Felicina. Vado via, veh! (a Pasquina)
Pasquina. Cosa serve? non è roba vostra? Si dice la verità.
Felicina. (Mi fa venir rossa, rossa). (da sè)
Pasquina. Vuol comprare un paio di manichini, per donarli a quello che le ha dato l’anello.
Felicina. (Linguacciona!) (da sè) Con me non ci vieni più. (a Pasquina)
Argentina. Ecco il padrone: figliuole, vi riverisco. Donna Sandra, vi raccomando la segretezza. (parte)
SCENA II.
Pantalone e dette.
Pantalone. Cossa feu qua? Cossa voleu? Andè via.
Sandra. Vorrei su questa scatola...
Giulia. Caro signore, uno scudo su questa gonnella.
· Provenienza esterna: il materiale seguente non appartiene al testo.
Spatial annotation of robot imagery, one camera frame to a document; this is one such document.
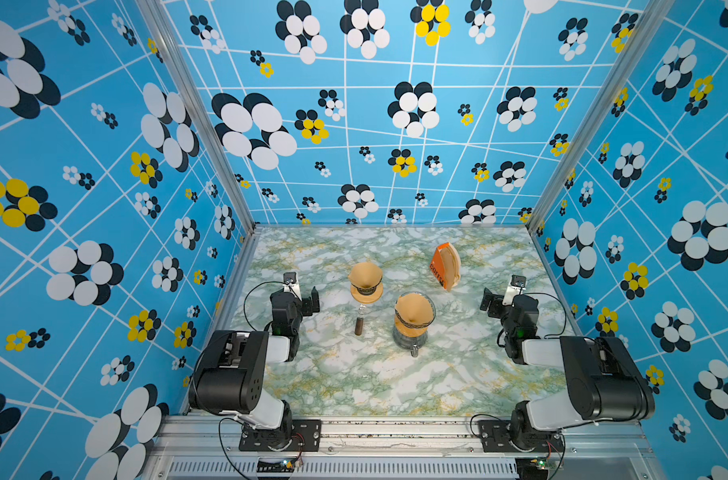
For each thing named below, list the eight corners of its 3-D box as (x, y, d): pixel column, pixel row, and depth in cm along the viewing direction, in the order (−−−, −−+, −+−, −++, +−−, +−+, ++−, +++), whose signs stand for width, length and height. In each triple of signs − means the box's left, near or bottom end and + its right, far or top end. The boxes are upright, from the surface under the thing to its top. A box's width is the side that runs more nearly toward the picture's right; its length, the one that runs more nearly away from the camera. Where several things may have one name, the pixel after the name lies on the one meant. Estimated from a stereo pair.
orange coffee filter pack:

Pantalone. Andè via, qua non se fa pegni.
Sandra. Come non si fanno pegni? È questa la prima volta?
Pantalone. Se qualche volta v’ho fatto la carità, adesso no ve la posso più far.
Sandra. Sì, la carità! Un dodici per cento col pegno in mano.
Pantalone. Andè via, ve digo. (Maledetti. Accusarme che fazzo pegni! che togo l’usura! Metterme in desgrazia della Giustizia!) (da sè)
Pasquina. (Ditegli dell’anello). (a Felicina)
Felicina. (Mi fa paura).(a Pasquina)
Pasquina. (Via, spicciatevi).(a Felicina)
Felicina. Signore...(a Pantalone)
Pantalone. Andè via.(gridando)
Felicina. Oimè! vado.(parte tremando)
Pasquina. Vecchiaccio rabbioso.(a Pantalone)
Pantalone. Via de qua, impertinente.
Pasquina. Eh! (gli fa una boccaccia, e parte)
Pantalone. E vu cossa feu, che no andè via?
Giulia. Per carità, vi prego...
Pantalone. No ghe xe carità che tegna. Andè via, se no volè che ve cazza zo dalla scala.
Giulia. Se mi fate perdere la mia fortuna, povero voi! Corro al Monte; se perdo al lotto per causa vostra, da donna onorata, vengo a darvi fuoco alla casa. (parte)
Pantalone. Ghe mancarave anca questa. E vu, no andè?
Sandra. Signor Pantalone, vede questa scatola?
Pantalone. No fazzo pegni, no dago bezzi.
Sandra. Eppure questa scatola si potrebbe guadagnare con poco.
Pantalone. Come!
Sandra. Vogliono impegnarla per due zecchini; e v’assicuro che chi l’impegna non la riscuote più. Mi faccia questo piacere.
Pantalone. Se credesse che no se savesse... se fusse sicuro che no parlessi... vorria anca farve sta carità.
Sandra. io non parlo, signor Pantalone. Sa che donna ch’io sono, non vi è pericolo.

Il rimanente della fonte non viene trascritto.